Ci si gira intorno, si impegnano le migliori energie in pensosi e nostalgici conciliaboli sul bel tempo che fu, ma non si ha il coraggio di affrontare una questione centrale: la REPUTAZIONE.
Negli Stati Uniti, ma anche in altri Paesi della tradizione anglosassone, ormai si è capito da tempo che l'autorevolezza di chi scrive è più che mai l'unica calamita in grado di attrarre lettori, quindi investimenti e risorse economiche per tenere in piedi ciò che resta della carta stampata. E per realizzare al meglio la sinergia con l'on line. Non mancano gli esempi di colleghi, famosi almeno nei loro Paesi, che pur non avendo nulla da nascondere, a garanzia della loro trasparenza, rendono comunque noti al pubblico compensi e benefit personali.
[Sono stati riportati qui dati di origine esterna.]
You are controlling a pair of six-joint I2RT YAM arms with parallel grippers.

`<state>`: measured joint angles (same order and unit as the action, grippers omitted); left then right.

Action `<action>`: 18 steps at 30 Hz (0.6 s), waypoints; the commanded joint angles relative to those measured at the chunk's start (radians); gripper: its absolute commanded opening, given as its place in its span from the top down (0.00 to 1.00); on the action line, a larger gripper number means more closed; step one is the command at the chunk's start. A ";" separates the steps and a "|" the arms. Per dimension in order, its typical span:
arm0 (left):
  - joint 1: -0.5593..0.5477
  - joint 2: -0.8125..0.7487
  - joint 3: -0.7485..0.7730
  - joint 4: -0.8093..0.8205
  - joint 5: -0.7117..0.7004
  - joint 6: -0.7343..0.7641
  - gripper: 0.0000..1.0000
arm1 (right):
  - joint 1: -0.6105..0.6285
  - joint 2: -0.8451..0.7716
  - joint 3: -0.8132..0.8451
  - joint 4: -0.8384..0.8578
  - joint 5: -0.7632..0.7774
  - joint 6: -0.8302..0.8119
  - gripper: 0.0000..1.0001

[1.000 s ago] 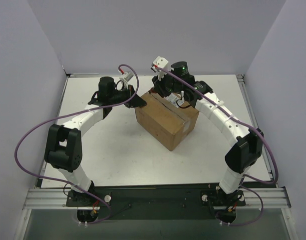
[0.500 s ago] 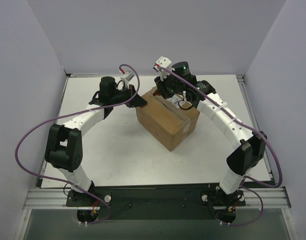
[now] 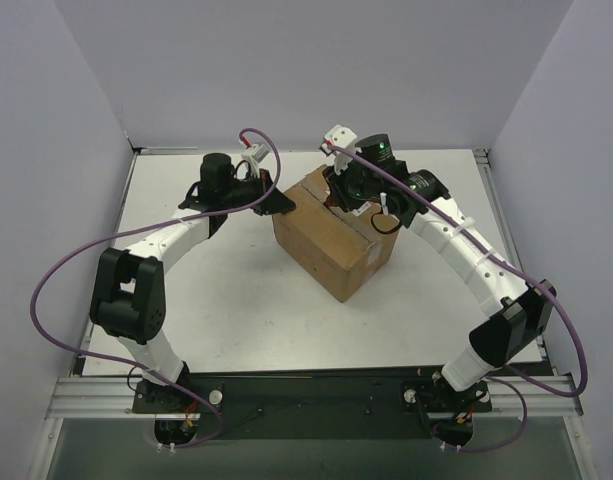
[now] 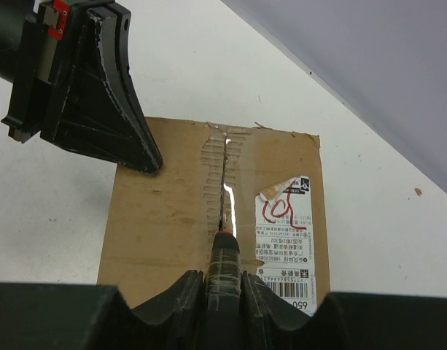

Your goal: Unpack the express box

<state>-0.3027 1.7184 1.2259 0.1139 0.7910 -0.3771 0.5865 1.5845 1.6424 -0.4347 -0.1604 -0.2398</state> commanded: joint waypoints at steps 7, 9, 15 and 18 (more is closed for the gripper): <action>-0.004 0.020 0.015 -0.069 -0.084 0.061 1.00 | 0.006 -0.107 -0.032 -0.070 0.061 0.002 1.00; -0.006 0.021 0.018 -0.072 -0.085 0.063 1.00 | 0.007 -0.116 -0.029 -0.093 0.065 0.004 1.00; -0.007 0.023 0.020 -0.074 -0.085 0.067 1.00 | 0.006 -0.153 -0.041 -0.147 0.079 0.005 1.00; -0.007 0.023 0.018 -0.074 -0.088 0.070 1.00 | 0.006 -0.167 -0.046 -0.168 0.087 0.002 1.00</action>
Un po’ come, giustamente, pretendiamo da chi assume cariche pubbliche, dal Capo dello Stato all'ultimo dei consiglieri comunali. Nel momento in cui, altrettanto opportunamente, il giornalismo professionale si candida a custode della buona informazione contro le fake news che, recitano anche gli spot tv, ormai dilagano e attentano alla stessa democrazia, in quel preciso momento è necessario darsi una ripulita sostanziale. Non il solito maquillage che affidiamo ai sempre più imbarazzanti corsi di deontologia utili solo a chi è obbligato a dipendere da quella manciata di crediti formativi per non perdere l'appartenenza a ciò che resta della casta.
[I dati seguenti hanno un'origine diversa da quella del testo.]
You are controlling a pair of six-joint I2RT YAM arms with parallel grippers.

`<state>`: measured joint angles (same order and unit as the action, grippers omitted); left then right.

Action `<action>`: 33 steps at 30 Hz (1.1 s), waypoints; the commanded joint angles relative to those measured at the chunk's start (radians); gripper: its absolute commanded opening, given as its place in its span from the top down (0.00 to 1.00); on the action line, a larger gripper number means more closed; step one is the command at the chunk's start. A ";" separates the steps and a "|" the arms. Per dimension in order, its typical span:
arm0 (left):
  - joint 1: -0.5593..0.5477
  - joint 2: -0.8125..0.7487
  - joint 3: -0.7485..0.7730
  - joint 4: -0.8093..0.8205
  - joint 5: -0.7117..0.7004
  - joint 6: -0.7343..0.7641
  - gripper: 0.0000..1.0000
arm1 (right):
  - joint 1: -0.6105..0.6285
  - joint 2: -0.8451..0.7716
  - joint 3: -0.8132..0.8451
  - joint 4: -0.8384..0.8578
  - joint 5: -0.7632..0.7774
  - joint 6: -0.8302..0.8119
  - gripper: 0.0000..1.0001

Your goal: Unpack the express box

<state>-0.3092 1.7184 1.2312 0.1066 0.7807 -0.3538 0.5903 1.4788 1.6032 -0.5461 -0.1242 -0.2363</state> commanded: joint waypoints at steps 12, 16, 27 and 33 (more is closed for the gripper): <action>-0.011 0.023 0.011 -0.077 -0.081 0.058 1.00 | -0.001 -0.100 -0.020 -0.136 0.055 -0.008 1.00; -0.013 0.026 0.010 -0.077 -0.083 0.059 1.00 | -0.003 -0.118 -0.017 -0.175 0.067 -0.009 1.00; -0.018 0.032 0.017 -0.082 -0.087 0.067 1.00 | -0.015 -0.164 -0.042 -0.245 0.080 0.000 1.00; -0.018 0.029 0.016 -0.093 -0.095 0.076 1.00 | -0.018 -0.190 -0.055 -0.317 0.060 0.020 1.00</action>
No, non sono tra quelli che invocano l'abolizione dell'Ordine. Anzi, a maggior ragione adesso che ci sono sempre più protezioni e soldi pubblici a sostenere il settore, credo che l'Ordine assolva a maggior ragione la funzione di presidio di garanzia per tutti. A condizione che diventi strumento di reale trasparenza. Per tutelare i giornalisti, ma anche e soprattutto i lettori. Quei lettori che, per esempio, volessero sapere con qualche legittima pretesa democratica quanti e quali procedimenti disciplinari si sono conclusi con una sentenza per accertate violazioni etiche: dall'asservimento a poteri oscuri se non criminali alla sistematica compromissione dei marchettari in servizio permanente effettivo.
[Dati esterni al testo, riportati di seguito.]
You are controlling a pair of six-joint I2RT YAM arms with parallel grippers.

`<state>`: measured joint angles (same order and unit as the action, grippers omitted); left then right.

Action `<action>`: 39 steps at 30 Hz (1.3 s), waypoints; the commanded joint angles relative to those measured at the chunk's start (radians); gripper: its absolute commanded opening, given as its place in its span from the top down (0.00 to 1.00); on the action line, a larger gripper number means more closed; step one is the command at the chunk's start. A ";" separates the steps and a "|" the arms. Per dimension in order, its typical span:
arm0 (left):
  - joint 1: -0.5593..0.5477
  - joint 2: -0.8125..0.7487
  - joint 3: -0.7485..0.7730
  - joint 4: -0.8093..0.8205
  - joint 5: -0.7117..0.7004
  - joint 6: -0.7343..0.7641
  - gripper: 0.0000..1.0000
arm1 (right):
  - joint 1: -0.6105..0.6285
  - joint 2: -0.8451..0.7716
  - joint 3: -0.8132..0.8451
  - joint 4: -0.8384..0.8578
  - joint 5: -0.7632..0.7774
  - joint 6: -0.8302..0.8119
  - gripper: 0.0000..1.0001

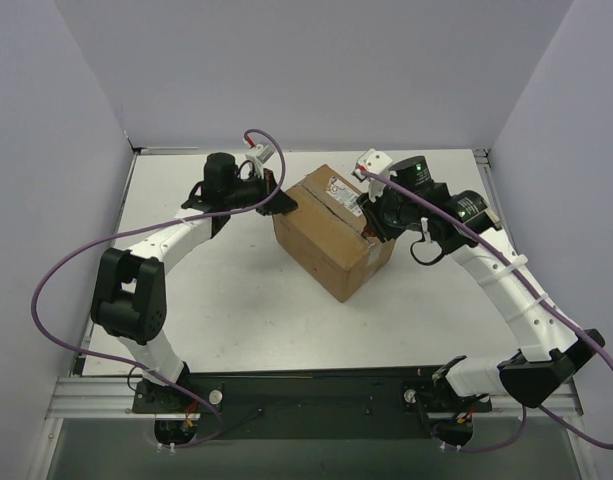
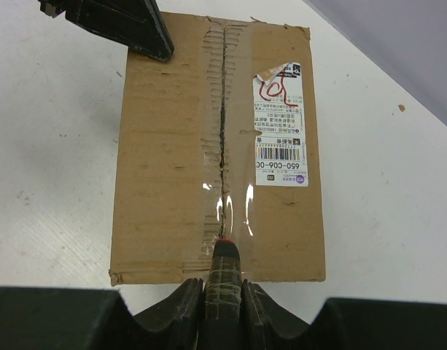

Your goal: Unpack the express box

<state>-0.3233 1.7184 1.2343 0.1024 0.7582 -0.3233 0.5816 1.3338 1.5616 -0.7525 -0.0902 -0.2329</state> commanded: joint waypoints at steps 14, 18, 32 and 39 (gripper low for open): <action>-0.003 0.032 0.010 -0.092 -0.082 0.055 1.00 | -0.029 -0.114 -0.028 -0.223 0.032 0.015 1.00; -0.013 0.032 0.014 -0.080 -0.062 0.049 1.00 | -0.029 -0.134 -0.044 -0.232 -0.003 0.026 1.00; -0.086 0.006 0.079 -0.101 -0.057 0.102 1.00 | -0.042 -0.196 -0.012 -0.381 -0.036 0.021 1.00; -0.105 0.000 0.060 -0.101 -0.060 0.102 1.00 | -0.092 -0.295 0.123 -0.495 -0.190 -0.008 1.00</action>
Pensate che a fronte di una platea di quasi 36mila giornalisti attivi su oltre 100mila iscritti all'Ordine (il che significa che due terzi della categoria o sono pensionati o sono disoccupati), i consigli di disciplina hanno concluso a malapena, secondo gli ultimi dati disponibili, risalenti a quasi due anni fa, una trentina di di procedimenti. Con sanzioni esilaranti, almeno come la solennità con cui si invoca la privacy che, per legge, protegge l'identità dei destinatari delle flebili bacchettate, roba da solletico sotto i piedi.
No, non si può più invocare la privacy su questi punti. L'Ordine per primo deve combattere perchè si cambi la legge su questo fronte. Perchè ormai la REPUTAZIONE non è più il velleitarismo di poveri dementi infetti di moralismo da quattro soldi, ma la condizione irrinunciabile per salvare il salvabile di una professione precipitata, e non da oggi, nelle classifiche di credibilità dell'opinione pubblica.